Weigh about 40 g at fledging; growth after fledging unknown. Chicks often move away from nest soon after hatching, and parents brood and feed them, usually within 200 m of nest site. Chicks may travel up to 1 km from nesting area (Massey 1974), likely in response to continued disturbance.

Association With Parents Or Other Young

Adults and young from several to many nests intermingle for feeding, loafing, and roosting after young fledge (Massey 1974).

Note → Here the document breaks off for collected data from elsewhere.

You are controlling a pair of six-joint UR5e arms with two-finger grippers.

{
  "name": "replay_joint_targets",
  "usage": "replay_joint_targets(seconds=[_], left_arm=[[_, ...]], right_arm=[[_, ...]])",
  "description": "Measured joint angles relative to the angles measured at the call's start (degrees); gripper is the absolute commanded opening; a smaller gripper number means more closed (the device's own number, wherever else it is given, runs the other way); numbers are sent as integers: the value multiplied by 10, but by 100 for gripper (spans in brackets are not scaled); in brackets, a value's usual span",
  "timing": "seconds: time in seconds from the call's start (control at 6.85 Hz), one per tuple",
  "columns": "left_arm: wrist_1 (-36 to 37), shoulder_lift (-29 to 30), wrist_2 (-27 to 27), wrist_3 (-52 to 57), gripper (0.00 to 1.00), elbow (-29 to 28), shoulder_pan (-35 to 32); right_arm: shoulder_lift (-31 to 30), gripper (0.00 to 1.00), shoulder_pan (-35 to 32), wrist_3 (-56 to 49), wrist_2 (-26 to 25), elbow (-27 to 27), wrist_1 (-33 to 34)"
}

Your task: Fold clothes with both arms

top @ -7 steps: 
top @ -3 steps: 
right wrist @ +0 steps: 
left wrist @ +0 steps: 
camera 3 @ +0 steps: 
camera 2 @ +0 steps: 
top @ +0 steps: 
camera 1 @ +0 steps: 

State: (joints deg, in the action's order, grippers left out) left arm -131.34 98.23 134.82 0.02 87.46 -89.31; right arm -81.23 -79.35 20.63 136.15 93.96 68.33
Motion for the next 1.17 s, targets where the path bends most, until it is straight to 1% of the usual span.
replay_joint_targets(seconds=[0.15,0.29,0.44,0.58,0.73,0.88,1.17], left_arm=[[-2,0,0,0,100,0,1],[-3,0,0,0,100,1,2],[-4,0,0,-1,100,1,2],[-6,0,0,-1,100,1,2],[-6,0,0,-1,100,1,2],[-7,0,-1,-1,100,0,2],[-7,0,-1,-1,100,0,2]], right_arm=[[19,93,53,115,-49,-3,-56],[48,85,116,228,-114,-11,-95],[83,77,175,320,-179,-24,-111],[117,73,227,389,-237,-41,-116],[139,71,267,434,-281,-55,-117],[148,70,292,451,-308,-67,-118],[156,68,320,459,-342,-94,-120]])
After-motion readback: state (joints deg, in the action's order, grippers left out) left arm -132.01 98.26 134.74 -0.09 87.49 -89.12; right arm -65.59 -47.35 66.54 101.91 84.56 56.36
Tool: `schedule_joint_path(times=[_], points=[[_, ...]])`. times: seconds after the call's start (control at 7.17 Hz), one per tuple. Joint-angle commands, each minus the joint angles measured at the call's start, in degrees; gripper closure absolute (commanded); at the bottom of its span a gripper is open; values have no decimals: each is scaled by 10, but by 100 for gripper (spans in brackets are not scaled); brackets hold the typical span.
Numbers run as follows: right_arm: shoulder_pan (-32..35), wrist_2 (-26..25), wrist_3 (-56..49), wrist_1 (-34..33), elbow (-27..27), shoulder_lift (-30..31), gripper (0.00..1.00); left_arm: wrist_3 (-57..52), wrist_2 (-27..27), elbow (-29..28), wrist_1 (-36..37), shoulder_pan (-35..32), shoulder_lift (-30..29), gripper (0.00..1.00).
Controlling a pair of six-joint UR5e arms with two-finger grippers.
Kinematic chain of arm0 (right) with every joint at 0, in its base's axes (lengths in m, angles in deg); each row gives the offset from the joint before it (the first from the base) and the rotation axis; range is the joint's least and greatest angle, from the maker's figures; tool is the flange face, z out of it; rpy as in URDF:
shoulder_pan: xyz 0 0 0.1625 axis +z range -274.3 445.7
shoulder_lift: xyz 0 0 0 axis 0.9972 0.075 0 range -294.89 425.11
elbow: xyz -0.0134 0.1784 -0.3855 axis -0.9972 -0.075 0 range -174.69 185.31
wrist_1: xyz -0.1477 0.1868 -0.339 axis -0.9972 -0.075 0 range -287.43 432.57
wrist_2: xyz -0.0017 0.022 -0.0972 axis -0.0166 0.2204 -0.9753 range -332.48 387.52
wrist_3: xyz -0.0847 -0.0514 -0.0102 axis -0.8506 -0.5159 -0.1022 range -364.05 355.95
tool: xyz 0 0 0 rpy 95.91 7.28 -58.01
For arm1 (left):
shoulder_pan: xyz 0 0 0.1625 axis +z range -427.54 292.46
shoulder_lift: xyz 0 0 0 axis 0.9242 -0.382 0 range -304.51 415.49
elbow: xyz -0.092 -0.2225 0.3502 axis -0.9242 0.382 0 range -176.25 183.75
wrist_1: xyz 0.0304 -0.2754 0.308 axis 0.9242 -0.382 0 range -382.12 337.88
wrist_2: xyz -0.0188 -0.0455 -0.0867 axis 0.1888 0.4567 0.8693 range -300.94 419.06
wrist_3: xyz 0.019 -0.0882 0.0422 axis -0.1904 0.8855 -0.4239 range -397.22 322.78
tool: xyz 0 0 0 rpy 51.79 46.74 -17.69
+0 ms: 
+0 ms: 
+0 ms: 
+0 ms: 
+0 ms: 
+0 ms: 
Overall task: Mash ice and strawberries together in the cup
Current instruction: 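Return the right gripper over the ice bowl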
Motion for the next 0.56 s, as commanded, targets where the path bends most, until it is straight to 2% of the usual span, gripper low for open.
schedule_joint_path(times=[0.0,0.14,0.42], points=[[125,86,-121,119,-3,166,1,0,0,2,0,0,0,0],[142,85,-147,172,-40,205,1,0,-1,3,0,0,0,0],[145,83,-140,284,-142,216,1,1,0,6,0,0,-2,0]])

Most fledglings disperse from colony site within 3 wk of fledging (Thompson and Slack 1984, Atwood and Massey 1988). Distances traveled during initial dispersal may be 100 m (from a sand pit to an adjacent river sandbar; Lingle 1993b, EMK) to 5 km (Atwood and Massey 1988). On Texas Gulf Coast, juvenile Least Terns seen 90–200 km from their natal colonies 6 wk after fledging (Thompson and Slack 1984). Chicks are fed by parents for several weeks after fledging (Massey 1974); parents may feed chicks occasionally for up to 8 wk (BCT). Recently fledged chicks intermingle with adults and chicks from other colonies, feed inexpertly for several weeks, and ultimately depart colony area in preparation for migration within 4–8 wk of fledging.